Work task> Copy whichever lines of the data hold the word "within".

Task material>
================================
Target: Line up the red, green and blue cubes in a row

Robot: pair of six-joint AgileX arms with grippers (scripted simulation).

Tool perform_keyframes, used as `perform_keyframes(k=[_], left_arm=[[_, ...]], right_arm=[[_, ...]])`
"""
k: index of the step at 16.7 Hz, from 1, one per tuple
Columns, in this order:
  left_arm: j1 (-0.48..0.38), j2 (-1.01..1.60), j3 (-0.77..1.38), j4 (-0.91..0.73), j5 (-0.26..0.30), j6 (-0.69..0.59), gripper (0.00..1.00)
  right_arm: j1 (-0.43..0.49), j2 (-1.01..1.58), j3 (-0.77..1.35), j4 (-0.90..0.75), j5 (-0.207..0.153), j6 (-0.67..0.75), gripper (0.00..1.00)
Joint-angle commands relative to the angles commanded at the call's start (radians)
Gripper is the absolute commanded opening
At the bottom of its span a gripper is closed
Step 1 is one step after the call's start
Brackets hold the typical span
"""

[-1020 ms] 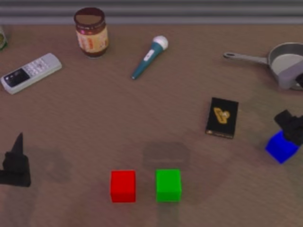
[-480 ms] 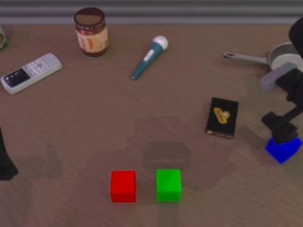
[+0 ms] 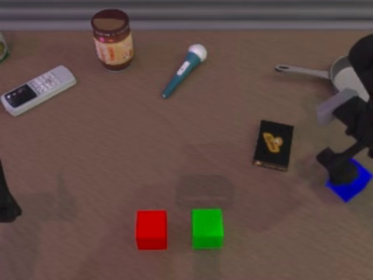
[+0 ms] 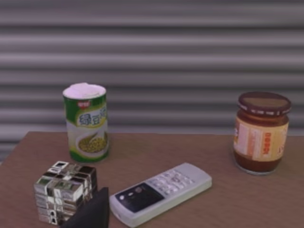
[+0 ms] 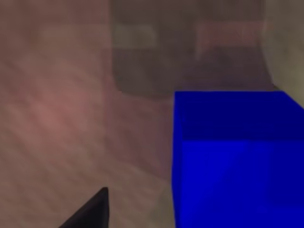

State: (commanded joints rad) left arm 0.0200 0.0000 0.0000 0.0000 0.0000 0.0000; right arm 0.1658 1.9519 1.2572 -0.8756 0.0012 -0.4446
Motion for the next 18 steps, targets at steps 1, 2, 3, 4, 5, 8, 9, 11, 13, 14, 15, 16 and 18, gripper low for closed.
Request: perform_keyframes(k=[1,2,3,4,5,8,9,11,13,14,15,16,18], left_arm=[[0.000,0.000,0.000,0.000,0.000,0.000,1.00],[0.000,0.000,0.000,0.000,0.000,0.000,1.00],[0.000,0.000,0.000,0.000,0.000,0.000,1.00],[0.000,0.000,0.000,0.000,0.000,0.000,1.00],[0.000,0.000,0.000,0.000,0.000,0.000,1.00],[0.000,0.000,0.000,0.000,0.000,0.000,1.00],[0.000,0.000,0.000,0.000,0.000,0.000,1.00],[0.000,0.000,0.000,0.000,0.000,0.000,1.00],[0.000,0.000,0.000,0.000,0.000,0.000,1.00],[0.000,0.000,0.000,0.000,0.000,0.000,1.00],[0.000,0.000,0.000,0.000,0.000,0.000,1.00],[0.000,0.000,0.000,0.000,0.000,0.000,1.00],[0.000,0.000,0.000,0.000,0.000,0.000,1.00]], right_arm=[[0.000,0.020,-0.020,0.043,0.000,0.001,1.00],[0.001,0.040,-0.041,0.086,0.000,0.002,1.00],[0.001,0.058,-0.060,0.124,0.000,0.003,1.00],[0.002,0.074,-0.075,0.154,0.000,0.003,1.00],[0.002,0.085,-0.086,0.173,0.001,0.003,1.00],[0.002,0.091,-0.091,0.181,0.001,0.004,1.00],[0.002,0.091,-0.091,0.181,0.001,0.004,1.00],[0.002,0.091,-0.091,0.181,0.001,0.004,0.85],[0.002,0.091,-0.091,0.181,0.001,0.004,0.70],[0.002,0.091,-0.091,0.181,0.001,0.004,0.62],[0.002,0.091,-0.091,0.181,0.001,0.004,0.55],[0.002,0.091,-0.091,0.181,0.001,0.004,0.47],[0.002,0.091,-0.091,0.181,0.001,0.004,0.32]])
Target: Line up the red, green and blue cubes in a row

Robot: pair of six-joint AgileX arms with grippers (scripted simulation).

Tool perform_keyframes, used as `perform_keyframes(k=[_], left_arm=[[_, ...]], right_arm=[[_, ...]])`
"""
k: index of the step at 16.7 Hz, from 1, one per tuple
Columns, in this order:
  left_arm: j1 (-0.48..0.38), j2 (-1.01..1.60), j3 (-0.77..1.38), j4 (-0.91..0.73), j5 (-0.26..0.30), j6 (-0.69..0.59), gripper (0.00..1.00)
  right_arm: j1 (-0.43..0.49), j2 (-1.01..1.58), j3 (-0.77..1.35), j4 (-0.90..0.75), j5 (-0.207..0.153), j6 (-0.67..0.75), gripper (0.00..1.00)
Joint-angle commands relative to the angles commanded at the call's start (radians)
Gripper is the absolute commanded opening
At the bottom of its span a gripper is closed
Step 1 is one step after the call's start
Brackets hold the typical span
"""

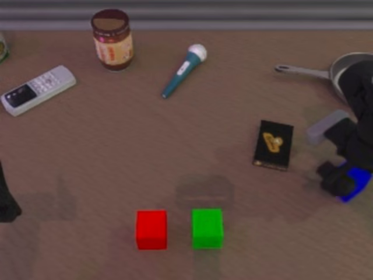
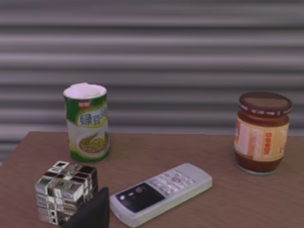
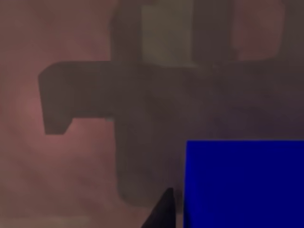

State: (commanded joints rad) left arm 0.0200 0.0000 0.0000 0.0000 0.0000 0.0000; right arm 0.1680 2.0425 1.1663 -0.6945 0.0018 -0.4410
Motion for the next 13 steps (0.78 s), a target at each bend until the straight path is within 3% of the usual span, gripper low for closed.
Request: perform_keyframes(k=[4,13], left_arm=[[0.000,0.000,0.000,0.000,0.000,0.000,1.00],[0.000,0.000,0.000,0.000,0.000,0.000,1.00]], right_arm=[[0.000,0.000,0.000,0.000,0.000,0.000,0.02],[-0.001,-0.008,0.001,-0.005,-0.002,0.003,0.00]])
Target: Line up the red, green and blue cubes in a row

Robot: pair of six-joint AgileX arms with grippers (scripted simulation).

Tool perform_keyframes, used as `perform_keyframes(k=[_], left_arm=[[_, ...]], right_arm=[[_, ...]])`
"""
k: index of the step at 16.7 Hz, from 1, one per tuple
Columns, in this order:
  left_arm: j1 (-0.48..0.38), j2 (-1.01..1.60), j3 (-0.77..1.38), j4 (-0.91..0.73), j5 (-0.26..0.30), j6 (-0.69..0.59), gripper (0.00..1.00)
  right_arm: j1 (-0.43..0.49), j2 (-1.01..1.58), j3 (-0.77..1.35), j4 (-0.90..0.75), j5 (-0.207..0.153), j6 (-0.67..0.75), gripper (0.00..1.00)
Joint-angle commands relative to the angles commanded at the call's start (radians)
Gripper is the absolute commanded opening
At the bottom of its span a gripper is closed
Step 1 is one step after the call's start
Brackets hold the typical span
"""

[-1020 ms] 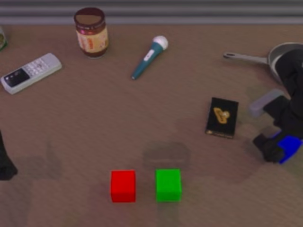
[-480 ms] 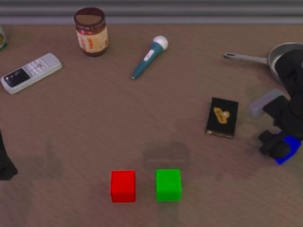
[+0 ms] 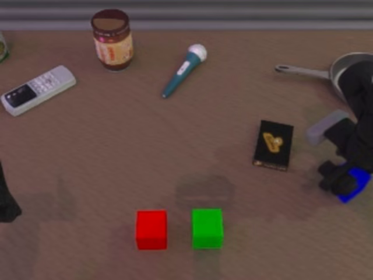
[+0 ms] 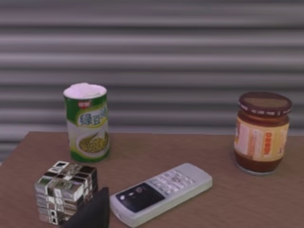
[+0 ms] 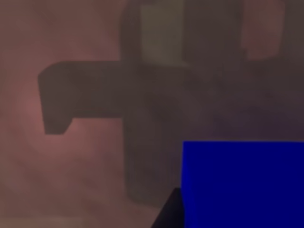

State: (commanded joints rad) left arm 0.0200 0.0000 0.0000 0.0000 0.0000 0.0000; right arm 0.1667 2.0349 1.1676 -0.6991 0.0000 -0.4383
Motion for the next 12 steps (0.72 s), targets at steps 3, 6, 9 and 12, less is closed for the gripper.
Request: perform_keyframes(k=[3,6,9,12], left_arm=[[0.000,0.000,0.000,0.000,0.000,0.000,1.00],[0.000,0.000,0.000,0.000,0.000,0.000,1.00],[0.000,0.000,0.000,0.000,0.000,0.000,1.00],[0.000,0.000,0.000,0.000,0.000,0.000,1.00]], right_arm=[[0.004,-0.018,0.027,-0.042,-0.001,-0.004,0.00],[0.006,-0.073,0.083,-0.171,-0.001,-0.003,0.00],[0.008,-0.123,0.126,-0.251,-0.001,-0.003,0.00],[0.009,-0.128,0.129,-0.257,-0.001,-0.003,0.00]])
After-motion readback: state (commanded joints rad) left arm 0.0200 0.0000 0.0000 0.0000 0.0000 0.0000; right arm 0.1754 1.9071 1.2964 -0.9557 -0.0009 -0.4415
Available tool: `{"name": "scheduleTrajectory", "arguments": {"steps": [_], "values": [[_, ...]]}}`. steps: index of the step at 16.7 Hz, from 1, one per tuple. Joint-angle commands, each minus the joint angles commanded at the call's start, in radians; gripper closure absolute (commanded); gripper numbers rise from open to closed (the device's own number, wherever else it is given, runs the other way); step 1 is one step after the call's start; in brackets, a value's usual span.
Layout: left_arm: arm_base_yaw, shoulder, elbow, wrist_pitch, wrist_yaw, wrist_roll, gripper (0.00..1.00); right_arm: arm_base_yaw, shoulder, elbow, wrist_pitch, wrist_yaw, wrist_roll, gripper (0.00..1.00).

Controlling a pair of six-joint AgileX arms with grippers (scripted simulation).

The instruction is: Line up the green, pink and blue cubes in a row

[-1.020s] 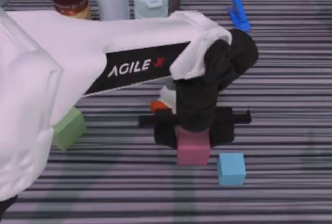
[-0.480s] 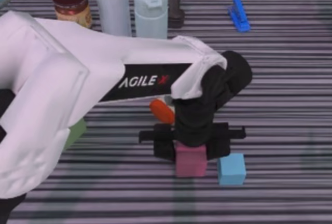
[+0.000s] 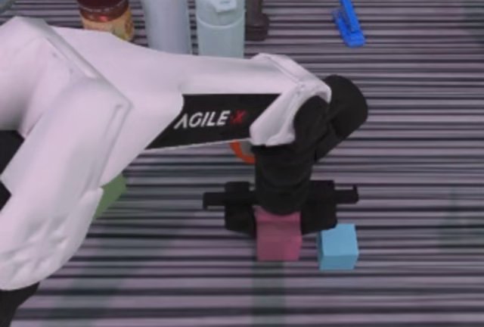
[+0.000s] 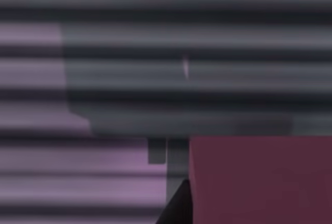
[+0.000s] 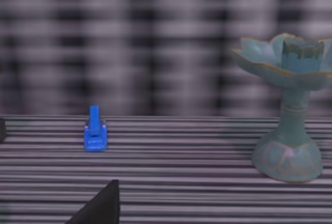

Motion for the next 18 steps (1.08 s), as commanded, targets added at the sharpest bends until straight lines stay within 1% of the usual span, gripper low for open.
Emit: {"name": "scheduleTrajectory", "arguments": {"steps": [4,5,14,16,18], "values": [[0.0,0.0,0.0,0.0,0.0,0.0,0.02,0.0,0.0,0.0,0.0,0.0,0.0,0.0],[0.0,0.0,0.0,0.0,0.0,0.0,0.0,0.0,0.0,0.0,0.0,0.0,0.0,0.0],[0.002,-0.001,0.003,-0.004,0.0,0.0,0.0,0.0,0.0,0.0,0.0,0.0,0.0,0.0],[0.004,-0.012,0.034,-0.042,0.0,-0.002,0.0,0.0,0.0,0.0,0.0,0.0,0.0,0.0],[0.01,-0.034,0.08,-0.119,-0.001,-0.005,0.0,0.0,0.0,0.0,0.0,0.0,0.0,0.0]]}}
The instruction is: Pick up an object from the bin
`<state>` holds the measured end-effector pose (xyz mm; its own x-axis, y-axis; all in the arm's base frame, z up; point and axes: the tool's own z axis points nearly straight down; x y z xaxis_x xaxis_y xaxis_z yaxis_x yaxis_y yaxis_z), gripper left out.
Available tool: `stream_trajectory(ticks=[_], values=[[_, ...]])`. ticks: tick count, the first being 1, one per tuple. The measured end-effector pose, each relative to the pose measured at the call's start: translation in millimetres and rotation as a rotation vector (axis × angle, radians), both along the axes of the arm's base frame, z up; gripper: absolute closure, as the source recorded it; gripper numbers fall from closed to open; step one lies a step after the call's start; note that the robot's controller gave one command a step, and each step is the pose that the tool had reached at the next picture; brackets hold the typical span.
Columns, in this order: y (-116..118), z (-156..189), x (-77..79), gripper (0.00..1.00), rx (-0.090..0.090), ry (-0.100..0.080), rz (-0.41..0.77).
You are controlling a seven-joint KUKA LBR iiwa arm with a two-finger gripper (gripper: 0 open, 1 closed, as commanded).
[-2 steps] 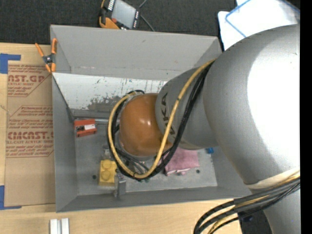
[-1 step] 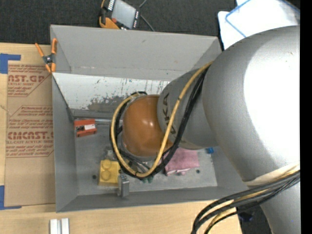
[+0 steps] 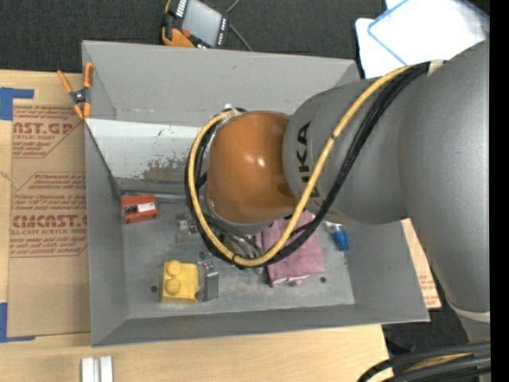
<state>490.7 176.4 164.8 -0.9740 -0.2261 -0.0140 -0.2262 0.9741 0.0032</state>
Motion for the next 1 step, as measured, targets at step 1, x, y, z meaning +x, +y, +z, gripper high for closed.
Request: stream_trajectory(ticks=[1], values=[[-2.7,-63.1,-3.2,0.00,0.002,-0.005,-0.012]])
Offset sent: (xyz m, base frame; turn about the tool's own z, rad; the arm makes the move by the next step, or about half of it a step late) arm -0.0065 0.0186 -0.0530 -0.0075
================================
Task answer>
Motion for the next 13 steps (0.78 s), a target at each bend until the straight path is within 3% of the usual span, gripper low for closed.
Motion for the next 18 steps (1.08 s), as commanded, targets added at the sharpest bends until straight lines stay within 1% of the usual span, gripper low for open.

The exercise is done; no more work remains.